SUPPLIED DATA =>

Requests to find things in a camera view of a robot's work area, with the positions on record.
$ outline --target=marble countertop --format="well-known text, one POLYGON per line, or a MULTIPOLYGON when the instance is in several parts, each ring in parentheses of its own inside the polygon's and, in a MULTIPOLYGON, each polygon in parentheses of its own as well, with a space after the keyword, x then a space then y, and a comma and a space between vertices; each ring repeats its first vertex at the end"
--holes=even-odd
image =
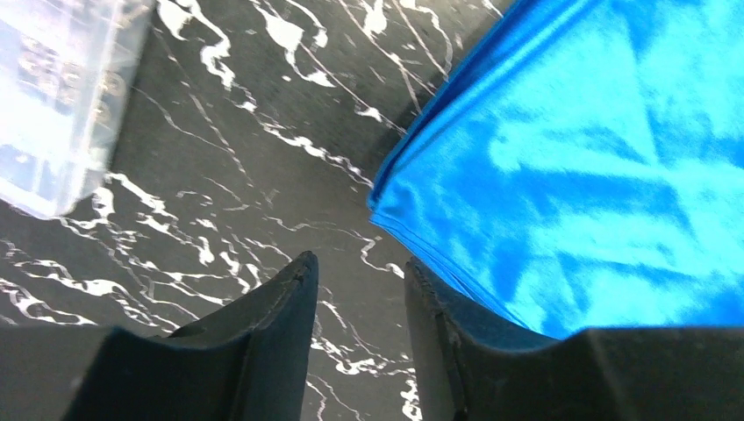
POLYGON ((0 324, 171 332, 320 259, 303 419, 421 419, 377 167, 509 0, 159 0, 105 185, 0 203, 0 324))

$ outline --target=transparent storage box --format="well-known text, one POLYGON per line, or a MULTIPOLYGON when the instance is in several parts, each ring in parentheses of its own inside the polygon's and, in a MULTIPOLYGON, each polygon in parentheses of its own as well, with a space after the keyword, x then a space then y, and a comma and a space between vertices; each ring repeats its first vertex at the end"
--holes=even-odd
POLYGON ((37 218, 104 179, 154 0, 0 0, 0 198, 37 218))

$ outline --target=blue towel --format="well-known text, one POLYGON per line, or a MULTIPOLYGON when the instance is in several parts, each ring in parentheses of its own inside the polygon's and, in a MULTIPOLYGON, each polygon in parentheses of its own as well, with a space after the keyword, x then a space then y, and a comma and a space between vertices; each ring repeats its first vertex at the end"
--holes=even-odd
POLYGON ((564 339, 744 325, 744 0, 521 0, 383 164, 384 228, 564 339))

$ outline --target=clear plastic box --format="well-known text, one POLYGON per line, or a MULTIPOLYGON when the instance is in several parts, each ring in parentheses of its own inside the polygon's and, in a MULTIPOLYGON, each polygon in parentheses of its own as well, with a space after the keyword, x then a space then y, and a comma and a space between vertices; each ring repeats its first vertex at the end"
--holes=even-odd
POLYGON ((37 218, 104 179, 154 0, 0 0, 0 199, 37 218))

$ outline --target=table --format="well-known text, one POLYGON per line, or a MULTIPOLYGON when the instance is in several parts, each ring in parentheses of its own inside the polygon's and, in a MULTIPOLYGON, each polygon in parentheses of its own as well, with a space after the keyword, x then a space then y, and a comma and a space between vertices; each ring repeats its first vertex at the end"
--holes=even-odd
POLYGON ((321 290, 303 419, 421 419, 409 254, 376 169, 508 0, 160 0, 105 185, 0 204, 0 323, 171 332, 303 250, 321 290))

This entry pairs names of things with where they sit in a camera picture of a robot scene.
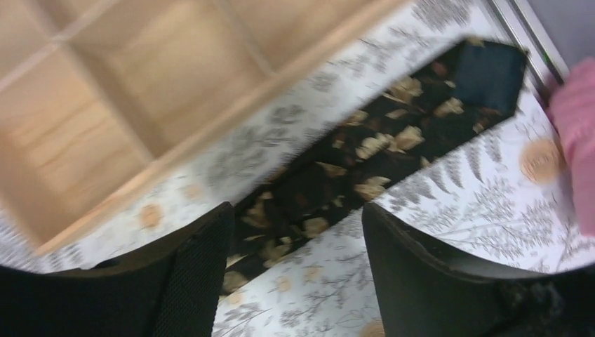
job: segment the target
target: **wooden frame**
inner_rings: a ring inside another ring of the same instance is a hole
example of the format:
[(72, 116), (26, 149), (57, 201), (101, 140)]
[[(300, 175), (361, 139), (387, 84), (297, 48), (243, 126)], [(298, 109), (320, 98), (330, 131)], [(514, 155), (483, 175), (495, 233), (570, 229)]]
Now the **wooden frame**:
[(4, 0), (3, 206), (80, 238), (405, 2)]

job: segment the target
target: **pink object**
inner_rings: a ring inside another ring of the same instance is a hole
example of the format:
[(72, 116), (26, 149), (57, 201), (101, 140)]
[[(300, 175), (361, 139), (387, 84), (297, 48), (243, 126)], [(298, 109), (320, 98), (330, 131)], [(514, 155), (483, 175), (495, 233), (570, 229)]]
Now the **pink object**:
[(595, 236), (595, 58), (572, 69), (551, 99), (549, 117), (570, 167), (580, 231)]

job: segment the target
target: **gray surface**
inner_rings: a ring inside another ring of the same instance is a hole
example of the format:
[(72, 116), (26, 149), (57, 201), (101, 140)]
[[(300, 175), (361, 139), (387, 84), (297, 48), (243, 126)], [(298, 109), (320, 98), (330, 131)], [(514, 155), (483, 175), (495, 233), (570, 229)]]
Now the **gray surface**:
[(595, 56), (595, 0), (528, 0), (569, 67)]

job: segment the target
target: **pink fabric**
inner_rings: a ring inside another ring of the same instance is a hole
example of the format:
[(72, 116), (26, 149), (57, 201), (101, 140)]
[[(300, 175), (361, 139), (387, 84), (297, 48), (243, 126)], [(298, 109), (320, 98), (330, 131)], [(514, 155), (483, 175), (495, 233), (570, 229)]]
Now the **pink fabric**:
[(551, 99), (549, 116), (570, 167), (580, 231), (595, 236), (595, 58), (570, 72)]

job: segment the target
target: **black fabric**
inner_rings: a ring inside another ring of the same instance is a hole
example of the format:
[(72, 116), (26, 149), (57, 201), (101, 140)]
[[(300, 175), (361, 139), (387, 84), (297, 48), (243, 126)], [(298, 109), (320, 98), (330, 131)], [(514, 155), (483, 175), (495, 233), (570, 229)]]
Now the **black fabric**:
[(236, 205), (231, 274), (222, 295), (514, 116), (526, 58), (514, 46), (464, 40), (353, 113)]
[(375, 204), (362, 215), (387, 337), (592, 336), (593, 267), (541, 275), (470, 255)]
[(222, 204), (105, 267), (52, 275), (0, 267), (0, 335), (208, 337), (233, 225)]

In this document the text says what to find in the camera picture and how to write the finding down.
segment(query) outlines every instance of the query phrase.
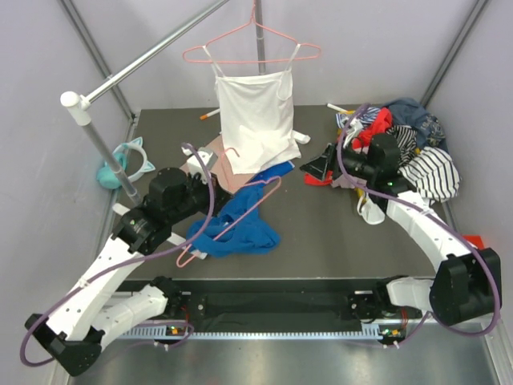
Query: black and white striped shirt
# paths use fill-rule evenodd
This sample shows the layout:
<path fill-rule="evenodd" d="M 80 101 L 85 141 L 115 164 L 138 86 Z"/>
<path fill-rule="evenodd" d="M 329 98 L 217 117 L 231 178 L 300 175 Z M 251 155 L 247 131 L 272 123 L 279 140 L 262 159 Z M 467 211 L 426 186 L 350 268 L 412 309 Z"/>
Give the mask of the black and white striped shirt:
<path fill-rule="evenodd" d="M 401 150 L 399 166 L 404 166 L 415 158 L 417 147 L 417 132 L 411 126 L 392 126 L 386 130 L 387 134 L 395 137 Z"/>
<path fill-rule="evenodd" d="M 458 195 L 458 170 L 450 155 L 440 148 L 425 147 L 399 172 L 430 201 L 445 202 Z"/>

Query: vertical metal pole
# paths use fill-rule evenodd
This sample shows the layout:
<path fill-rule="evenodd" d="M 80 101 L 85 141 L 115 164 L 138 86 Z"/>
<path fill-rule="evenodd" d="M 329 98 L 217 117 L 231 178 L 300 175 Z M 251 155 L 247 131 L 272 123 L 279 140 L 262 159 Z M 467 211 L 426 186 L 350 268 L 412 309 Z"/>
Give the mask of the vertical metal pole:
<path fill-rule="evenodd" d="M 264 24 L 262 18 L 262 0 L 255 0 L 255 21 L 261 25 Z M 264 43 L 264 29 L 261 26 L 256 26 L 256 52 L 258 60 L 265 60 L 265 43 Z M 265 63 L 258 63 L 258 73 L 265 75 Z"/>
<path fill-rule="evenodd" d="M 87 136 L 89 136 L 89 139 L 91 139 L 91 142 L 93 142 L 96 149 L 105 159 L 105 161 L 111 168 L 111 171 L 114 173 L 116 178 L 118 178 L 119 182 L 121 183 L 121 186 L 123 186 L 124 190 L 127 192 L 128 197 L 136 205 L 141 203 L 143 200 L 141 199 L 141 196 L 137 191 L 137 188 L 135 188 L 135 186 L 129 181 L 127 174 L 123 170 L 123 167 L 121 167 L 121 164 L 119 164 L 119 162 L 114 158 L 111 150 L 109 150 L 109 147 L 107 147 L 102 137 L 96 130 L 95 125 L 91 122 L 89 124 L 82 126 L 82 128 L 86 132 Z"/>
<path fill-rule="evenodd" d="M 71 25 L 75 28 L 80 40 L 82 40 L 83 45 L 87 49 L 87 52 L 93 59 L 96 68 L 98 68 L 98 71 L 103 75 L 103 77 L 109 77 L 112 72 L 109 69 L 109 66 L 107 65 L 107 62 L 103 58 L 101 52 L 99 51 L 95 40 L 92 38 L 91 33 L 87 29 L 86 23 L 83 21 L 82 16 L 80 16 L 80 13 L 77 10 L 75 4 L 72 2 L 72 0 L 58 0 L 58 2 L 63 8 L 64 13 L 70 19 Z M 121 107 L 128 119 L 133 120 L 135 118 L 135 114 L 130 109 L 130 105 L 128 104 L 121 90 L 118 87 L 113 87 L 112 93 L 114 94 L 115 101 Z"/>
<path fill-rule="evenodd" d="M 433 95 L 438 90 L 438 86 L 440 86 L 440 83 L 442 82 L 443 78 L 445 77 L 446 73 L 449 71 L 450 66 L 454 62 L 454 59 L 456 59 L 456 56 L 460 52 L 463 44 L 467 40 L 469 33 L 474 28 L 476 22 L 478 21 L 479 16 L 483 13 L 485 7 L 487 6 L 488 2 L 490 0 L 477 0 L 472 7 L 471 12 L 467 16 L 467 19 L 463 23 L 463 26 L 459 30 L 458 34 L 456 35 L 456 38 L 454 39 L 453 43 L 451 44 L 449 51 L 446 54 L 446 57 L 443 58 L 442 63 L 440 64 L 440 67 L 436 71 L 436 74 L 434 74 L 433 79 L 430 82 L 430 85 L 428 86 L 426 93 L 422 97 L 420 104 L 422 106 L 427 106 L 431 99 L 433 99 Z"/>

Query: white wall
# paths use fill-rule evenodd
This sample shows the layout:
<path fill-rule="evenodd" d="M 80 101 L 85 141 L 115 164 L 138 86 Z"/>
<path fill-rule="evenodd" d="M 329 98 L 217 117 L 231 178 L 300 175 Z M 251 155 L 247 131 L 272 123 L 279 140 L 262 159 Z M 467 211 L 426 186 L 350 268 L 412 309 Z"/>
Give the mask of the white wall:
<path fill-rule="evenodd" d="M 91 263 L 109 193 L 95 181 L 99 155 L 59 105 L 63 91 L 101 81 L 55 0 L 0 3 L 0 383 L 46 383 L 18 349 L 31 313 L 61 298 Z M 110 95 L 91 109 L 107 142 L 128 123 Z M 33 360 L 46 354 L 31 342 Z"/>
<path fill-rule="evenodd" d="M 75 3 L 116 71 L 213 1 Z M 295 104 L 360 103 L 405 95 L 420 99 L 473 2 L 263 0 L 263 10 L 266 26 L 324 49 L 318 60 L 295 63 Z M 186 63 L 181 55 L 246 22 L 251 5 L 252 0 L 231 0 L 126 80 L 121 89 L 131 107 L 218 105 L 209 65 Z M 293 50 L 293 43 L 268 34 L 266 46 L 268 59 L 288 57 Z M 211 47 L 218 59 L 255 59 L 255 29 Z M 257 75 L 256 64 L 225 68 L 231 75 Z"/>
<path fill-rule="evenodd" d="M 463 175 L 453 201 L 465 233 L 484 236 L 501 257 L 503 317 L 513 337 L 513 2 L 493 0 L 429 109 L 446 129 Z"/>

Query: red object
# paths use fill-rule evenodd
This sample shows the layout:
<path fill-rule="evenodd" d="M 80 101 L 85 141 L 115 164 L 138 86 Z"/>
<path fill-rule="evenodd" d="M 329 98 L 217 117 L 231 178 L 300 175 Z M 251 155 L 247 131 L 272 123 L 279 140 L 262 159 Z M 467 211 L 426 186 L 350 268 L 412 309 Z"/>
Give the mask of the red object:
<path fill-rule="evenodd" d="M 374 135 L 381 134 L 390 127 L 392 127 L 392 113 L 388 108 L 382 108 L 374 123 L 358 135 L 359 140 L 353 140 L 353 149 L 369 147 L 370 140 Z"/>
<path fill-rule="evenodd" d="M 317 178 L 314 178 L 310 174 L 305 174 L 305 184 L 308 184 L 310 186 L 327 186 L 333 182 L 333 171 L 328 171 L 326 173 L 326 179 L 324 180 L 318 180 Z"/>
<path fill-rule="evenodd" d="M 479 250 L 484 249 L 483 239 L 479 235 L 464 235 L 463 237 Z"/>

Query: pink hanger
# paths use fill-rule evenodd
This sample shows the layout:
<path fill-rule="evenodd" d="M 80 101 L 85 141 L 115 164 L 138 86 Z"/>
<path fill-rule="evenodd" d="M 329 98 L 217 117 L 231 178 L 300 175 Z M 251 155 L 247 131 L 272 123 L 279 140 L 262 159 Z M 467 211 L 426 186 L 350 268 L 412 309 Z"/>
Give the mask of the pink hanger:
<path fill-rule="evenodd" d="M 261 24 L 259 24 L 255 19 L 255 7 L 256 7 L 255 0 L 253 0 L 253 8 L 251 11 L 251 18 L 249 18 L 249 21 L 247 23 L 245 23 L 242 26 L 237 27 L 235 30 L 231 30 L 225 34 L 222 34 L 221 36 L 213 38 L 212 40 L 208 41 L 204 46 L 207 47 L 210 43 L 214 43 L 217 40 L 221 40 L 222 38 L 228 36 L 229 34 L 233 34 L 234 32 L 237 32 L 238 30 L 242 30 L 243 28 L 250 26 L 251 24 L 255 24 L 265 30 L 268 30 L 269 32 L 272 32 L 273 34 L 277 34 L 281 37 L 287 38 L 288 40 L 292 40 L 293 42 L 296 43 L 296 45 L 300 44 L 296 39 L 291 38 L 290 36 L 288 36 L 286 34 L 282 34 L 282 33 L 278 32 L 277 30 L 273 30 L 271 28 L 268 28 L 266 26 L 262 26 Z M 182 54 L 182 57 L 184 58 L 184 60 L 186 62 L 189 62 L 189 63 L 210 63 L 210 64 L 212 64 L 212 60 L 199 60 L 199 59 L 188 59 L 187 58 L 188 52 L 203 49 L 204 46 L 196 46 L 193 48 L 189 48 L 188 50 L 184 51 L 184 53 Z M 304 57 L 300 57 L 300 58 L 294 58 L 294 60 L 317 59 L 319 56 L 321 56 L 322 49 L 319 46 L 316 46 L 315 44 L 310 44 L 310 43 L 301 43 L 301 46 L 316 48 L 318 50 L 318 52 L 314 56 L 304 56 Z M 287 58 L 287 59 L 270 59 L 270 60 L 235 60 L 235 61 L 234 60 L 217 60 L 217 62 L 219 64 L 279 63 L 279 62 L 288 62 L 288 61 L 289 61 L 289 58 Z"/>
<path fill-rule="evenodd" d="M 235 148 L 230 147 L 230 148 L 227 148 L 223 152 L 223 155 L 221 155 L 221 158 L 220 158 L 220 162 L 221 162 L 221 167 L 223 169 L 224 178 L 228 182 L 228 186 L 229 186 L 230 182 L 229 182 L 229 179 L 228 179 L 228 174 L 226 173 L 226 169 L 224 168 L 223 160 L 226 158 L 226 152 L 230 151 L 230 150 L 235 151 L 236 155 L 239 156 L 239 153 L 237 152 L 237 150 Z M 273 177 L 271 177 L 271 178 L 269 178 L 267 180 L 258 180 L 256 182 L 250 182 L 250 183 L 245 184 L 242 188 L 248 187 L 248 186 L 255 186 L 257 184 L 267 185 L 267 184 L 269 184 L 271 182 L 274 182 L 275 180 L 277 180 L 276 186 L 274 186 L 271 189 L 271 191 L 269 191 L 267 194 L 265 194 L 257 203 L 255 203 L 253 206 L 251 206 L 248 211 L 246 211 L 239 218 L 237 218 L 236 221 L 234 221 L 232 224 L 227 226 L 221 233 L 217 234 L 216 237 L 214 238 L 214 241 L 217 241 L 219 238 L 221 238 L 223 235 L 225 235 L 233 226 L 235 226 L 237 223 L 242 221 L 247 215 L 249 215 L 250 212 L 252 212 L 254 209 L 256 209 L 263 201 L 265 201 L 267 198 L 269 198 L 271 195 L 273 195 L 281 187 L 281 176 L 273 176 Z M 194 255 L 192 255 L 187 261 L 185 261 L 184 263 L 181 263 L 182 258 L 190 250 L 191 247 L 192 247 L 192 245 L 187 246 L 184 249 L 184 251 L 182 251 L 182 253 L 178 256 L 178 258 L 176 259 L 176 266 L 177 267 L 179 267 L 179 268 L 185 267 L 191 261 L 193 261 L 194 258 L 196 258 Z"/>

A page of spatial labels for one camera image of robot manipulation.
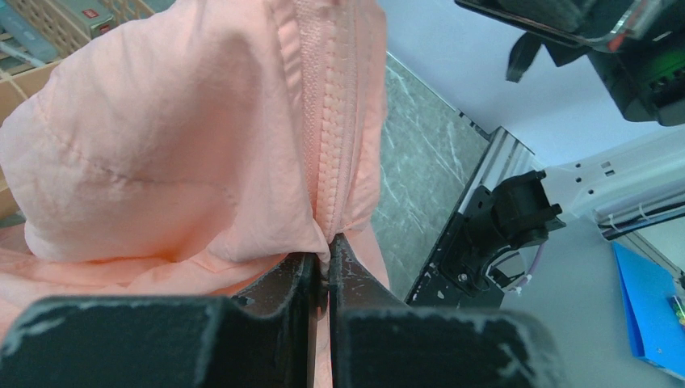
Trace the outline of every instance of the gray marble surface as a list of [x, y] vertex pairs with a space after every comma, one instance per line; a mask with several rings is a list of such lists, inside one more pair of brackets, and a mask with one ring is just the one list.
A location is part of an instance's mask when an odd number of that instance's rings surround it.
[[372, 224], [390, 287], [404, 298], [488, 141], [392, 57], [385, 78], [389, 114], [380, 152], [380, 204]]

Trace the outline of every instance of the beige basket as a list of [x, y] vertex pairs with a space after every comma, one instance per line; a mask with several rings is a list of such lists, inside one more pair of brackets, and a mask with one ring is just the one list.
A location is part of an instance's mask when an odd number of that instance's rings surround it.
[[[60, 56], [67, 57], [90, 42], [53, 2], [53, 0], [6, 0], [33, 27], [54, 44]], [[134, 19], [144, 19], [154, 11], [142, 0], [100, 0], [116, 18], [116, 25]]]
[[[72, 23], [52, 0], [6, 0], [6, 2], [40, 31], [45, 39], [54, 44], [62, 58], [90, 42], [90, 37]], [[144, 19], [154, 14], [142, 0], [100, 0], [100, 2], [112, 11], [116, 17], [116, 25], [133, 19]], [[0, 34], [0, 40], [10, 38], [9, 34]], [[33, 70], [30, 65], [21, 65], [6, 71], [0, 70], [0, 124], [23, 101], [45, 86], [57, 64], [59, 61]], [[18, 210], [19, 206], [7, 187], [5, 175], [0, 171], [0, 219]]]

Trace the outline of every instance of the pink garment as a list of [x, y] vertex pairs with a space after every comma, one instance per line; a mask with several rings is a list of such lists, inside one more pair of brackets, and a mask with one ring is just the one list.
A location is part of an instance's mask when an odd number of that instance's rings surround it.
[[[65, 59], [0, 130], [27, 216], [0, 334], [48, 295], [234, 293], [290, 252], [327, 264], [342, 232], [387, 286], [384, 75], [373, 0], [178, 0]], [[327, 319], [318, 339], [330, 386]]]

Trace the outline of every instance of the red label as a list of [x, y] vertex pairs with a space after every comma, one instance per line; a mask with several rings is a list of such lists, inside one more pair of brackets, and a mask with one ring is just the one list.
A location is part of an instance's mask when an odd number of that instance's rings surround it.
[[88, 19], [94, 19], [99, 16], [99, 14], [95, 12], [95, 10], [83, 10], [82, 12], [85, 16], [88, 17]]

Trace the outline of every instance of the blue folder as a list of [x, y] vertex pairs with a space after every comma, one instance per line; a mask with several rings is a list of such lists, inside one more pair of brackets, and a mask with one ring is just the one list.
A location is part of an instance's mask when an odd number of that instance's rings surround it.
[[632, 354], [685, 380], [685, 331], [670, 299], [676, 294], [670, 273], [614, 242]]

EXERCISE OBJECTIVE => Print the entries as they stand, first line through the line holding "outline --target=blue towel", with every picture removed.

OUTPUT OF THE EXERCISE =>
Requests to find things in a camera view of a robot's work area, with the positions on record.
$ outline --target=marble countertop --format="well-known text, one POLYGON per line, or a MULTIPOLYGON when the instance is in several parts, each ring in parentheses of its own inside the polygon's and, in a MULTIPOLYGON, each polygon in parentheses of its own as well, with a space after the keyword, x then a space then y, and a comma and a space between vertices; each ring repeats its first vertex at the end"
--holes=even-odd
image =
POLYGON ((0 324, 171 332, 320 259, 303 419, 421 419, 377 167, 509 0, 159 0, 105 185, 0 203, 0 324))

$ outline --target=transparent storage box --format="well-known text, one POLYGON per line, or a MULTIPOLYGON when the instance is in several parts, each ring in parentheses of its own inside the polygon's and, in a MULTIPOLYGON, each polygon in parentheses of its own as well, with a space after the keyword, x then a space then y, and a comma and a space between vertices; each ring repeats its first vertex at the end"
--holes=even-odd
POLYGON ((37 218, 104 179, 154 0, 0 0, 0 198, 37 218))

$ outline --target=blue towel --format="well-known text, one POLYGON per line, or a MULTIPOLYGON when the instance is in several parts, each ring in parentheses of its own inside the polygon's and, in a MULTIPOLYGON, each polygon in parentheses of its own as well, with a space after the keyword, x then a space then y, and a comma and a space between vertices; each ring repeats its first vertex at the end"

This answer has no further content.